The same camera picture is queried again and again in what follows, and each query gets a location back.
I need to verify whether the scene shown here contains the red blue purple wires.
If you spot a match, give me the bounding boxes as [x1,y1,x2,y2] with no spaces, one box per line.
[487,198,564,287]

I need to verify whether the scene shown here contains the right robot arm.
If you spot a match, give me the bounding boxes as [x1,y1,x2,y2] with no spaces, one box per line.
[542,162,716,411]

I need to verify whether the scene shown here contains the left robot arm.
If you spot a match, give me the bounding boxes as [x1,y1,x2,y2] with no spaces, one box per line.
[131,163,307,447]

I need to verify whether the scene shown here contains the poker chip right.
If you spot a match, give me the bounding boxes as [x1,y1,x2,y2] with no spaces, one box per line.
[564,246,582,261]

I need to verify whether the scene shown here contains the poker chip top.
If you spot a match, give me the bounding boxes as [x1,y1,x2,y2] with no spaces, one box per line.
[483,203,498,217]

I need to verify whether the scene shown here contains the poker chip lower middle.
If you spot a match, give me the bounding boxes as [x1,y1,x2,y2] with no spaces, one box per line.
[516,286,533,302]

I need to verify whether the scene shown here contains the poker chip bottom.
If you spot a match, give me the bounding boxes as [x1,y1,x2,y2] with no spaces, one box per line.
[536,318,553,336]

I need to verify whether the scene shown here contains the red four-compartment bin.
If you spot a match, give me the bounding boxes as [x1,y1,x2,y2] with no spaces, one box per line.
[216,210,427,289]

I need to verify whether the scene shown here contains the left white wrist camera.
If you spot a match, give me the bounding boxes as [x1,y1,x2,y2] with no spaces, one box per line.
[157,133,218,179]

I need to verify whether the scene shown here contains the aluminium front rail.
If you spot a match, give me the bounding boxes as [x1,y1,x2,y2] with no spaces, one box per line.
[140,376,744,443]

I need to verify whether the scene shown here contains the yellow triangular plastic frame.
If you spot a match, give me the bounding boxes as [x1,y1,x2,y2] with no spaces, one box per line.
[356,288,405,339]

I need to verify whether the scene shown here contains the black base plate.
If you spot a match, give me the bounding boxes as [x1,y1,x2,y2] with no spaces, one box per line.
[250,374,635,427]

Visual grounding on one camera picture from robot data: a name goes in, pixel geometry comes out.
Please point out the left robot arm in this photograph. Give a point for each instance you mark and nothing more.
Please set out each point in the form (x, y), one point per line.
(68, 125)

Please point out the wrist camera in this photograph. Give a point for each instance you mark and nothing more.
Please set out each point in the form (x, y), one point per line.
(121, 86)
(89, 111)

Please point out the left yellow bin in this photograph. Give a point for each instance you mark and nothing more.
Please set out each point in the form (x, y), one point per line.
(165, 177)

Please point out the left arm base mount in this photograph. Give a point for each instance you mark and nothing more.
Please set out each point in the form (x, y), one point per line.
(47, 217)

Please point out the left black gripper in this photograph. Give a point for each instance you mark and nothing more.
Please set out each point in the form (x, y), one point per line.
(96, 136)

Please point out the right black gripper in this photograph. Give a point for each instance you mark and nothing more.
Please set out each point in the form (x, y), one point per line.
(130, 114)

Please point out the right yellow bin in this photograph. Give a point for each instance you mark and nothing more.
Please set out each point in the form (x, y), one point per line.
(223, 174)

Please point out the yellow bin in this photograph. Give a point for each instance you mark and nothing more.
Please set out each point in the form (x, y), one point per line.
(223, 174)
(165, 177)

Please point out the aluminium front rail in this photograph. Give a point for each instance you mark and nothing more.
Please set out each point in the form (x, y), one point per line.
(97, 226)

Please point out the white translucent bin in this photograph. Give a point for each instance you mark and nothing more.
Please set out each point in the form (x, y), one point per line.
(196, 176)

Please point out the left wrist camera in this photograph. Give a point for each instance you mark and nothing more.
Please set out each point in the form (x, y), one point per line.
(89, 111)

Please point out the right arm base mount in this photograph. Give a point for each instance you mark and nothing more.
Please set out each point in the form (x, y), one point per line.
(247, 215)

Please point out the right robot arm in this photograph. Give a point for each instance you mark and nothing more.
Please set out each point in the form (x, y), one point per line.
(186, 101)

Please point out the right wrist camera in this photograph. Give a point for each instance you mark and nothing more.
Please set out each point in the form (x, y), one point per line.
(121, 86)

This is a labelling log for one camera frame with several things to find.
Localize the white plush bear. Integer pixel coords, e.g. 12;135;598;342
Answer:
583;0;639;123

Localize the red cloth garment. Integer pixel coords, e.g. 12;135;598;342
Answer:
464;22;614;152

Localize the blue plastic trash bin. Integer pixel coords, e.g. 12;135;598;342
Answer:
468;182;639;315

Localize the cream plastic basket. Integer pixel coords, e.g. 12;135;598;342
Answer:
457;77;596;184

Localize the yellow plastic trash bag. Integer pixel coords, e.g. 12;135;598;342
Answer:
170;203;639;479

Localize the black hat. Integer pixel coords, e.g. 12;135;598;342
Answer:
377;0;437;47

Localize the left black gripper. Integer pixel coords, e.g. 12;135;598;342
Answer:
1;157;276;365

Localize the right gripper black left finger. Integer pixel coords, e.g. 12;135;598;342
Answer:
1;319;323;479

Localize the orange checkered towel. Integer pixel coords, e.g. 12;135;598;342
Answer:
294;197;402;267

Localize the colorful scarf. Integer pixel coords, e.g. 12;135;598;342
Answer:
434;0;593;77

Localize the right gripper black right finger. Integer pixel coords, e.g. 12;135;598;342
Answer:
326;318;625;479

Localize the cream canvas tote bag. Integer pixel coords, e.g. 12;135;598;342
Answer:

^^^^^^^^

* What you are asked to do: If a line in the records above has the word "mount", copy it.

* Task answer:
Please point out the left arm base mount in this photograph. Give a point for each instance you mark and nothing more.
Please point out the right arm base mount in this photograph. Give a point for each instance you mark and nothing more.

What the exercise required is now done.